When we last checked in with Nicole “Nikki” Janicek, she had put herself in harm’s way to stop a deranged teenager from carrying out a massacre at her New Hampshire high school. That event — depicted in Jack Chaucer’s previous novel, “Streaks of Blue” — took place four years before “Nikki Blue: Source of Trouble” begins.

The added twist in this sequel is that the action takes place in 2018, when 21-year-old Nikki — recovered physically but not emotionally from the gun wound she received during her act of teen heroism — has moved to Connecticut to make her way in the world with virtually no safety net. That is, she aims to start a career in print journalism. Talk about jumping from the frying pan into the fire!

As the book opens, Nikki is on her first assignment as an intern reporter for “The Brass City Bulletin.” Suffice it to say that things get off to an inauspicious start. Ah, but out of that event, the scoop of the century arrives, hand-delivered to her by a minion from a cult called The Bridge, comprised of disgruntled former Scientologists: Mayor Phil Battaglia is having sex with a prostitute and her young daughter in Bridgeport. Does that sound familiar?

Many other local touches and locations also will sound familiar to anyone who’s lived in the area for more than two weeks. For these alone, “Nikki Blue” is worth reading, largely because they offer Chaucer a chance to make subtle commentary on the scene.
Indeed, Chaucer puts his intimate knowledge of big-city newspaper newsrooms and local settings to good use here — Chaucer is actually John Cullen, the Litchfield County editor for this newspaper. And the characters at the newspaper bear some passing resemblance to staff members. Particularly well drawn is the restless, wisecracking reporter Steve Pearson, who accompanies Nikki on her big scoop to bust the mayor in Bridgeport, and then serves as the voice of conscience for the rest of the novel.

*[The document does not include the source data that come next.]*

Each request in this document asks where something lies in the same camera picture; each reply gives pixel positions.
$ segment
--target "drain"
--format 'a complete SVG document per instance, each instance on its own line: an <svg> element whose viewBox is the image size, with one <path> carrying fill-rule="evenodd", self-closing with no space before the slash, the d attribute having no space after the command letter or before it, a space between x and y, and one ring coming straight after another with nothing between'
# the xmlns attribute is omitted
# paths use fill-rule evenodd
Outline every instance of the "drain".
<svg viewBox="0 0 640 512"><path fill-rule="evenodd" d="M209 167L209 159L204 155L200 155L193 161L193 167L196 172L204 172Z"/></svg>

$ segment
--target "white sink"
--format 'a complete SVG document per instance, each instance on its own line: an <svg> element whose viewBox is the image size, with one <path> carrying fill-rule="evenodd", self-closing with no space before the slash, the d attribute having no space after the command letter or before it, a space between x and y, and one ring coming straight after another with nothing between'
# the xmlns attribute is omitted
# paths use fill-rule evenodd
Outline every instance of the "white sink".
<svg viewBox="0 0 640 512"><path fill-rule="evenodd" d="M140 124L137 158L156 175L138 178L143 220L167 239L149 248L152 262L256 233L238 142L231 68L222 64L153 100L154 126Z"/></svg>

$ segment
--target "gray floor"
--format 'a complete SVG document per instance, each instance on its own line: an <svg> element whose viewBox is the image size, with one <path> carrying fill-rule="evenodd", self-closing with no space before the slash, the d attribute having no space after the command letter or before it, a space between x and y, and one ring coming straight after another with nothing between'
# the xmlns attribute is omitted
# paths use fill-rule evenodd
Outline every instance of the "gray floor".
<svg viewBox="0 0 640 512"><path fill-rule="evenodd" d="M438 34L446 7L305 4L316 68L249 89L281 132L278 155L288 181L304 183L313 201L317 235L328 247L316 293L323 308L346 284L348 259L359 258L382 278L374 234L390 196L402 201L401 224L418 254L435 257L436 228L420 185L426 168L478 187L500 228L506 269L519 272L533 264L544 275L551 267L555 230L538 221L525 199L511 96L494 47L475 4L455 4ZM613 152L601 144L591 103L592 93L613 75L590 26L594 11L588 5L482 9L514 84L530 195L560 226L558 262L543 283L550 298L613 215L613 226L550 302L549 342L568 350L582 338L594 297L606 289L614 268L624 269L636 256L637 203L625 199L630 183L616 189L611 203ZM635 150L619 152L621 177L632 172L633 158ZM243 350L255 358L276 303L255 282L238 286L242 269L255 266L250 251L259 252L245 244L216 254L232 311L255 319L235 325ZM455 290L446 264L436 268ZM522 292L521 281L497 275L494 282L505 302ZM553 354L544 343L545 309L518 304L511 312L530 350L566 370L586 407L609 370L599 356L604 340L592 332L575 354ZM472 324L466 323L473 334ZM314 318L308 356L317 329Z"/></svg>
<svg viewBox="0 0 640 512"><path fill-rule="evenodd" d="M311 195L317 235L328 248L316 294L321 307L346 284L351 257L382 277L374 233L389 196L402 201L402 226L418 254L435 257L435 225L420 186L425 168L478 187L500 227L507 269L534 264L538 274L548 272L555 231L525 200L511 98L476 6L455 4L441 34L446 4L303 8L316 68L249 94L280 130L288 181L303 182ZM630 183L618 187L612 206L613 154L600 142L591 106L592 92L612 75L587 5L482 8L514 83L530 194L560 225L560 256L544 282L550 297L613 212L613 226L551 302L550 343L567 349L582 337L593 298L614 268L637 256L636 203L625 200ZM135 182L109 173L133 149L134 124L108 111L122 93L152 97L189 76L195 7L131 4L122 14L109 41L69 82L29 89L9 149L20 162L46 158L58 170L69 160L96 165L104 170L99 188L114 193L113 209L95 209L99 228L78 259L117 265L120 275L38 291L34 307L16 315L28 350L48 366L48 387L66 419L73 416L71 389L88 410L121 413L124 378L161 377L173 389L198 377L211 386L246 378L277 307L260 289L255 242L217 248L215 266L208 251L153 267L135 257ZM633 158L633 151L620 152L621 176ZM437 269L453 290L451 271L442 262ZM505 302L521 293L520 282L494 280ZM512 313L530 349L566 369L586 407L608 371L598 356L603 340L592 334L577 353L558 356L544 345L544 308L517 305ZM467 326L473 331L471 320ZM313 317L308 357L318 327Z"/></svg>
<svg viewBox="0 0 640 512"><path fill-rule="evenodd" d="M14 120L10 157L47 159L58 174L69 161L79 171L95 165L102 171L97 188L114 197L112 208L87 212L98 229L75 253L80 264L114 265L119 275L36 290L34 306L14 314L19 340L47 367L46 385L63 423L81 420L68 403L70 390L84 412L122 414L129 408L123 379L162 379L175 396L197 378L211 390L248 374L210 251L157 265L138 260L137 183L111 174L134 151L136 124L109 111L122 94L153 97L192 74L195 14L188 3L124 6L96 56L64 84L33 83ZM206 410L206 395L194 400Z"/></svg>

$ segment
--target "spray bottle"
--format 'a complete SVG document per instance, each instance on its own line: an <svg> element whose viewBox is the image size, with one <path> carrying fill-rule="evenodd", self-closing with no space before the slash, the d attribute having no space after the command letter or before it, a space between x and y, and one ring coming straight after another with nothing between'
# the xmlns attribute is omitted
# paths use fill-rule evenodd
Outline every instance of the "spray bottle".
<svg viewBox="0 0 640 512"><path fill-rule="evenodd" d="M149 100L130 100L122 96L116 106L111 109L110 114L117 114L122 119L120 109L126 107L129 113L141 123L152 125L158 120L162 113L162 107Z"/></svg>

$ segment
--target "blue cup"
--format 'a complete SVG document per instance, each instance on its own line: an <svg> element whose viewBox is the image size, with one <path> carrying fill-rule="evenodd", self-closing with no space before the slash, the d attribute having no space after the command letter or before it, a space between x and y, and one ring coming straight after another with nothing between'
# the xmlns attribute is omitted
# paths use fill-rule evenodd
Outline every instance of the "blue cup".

After receiving a surprisingly lucrative offer, Nikki quits her internship at the newspaper to become the director of information (ahem, the public relations flack) for The Bridge Group, which is planning to open a branch here in Waterbury. The irony is not lost on Chaucer: she’s a director of information for a secretive cult that does not issue any information. Not only that, but The Bridge has plans so big that the Earth can’t hold them: it is planning to launch rockets to Mars, with 24 hand-picked colonists (Nikki among them).

While on the surface The Bridge seems creepy and manipulative, the organization’s professed aims are to save humanity from planetary destruction by addressing massive environmental issues head on [–] sort of a combination of Greenpeace and Esalen. They convince a skeptical Nikki that they are not a cult. As one of the leaders tells her, “Religion is more trouble than it’s worth.”

The narrative moves along crisply, incorporating some of the characters from Chaucer’s earlier novel, and introducing some appealing new ones, including Bill Oz, a dueling pianist and middle-aged writer who has lost his mojo … until he meets Nikki. Together, the pair meet the perfect storm of power-mad bosses, family tensions and a hurricane that makes Katrina seem like a shrinking violet.

The cliffhanger ending leaves open the likelihood of, yes, a sequel to the sequel. Nikki is an appealing enough character to pull something like this off.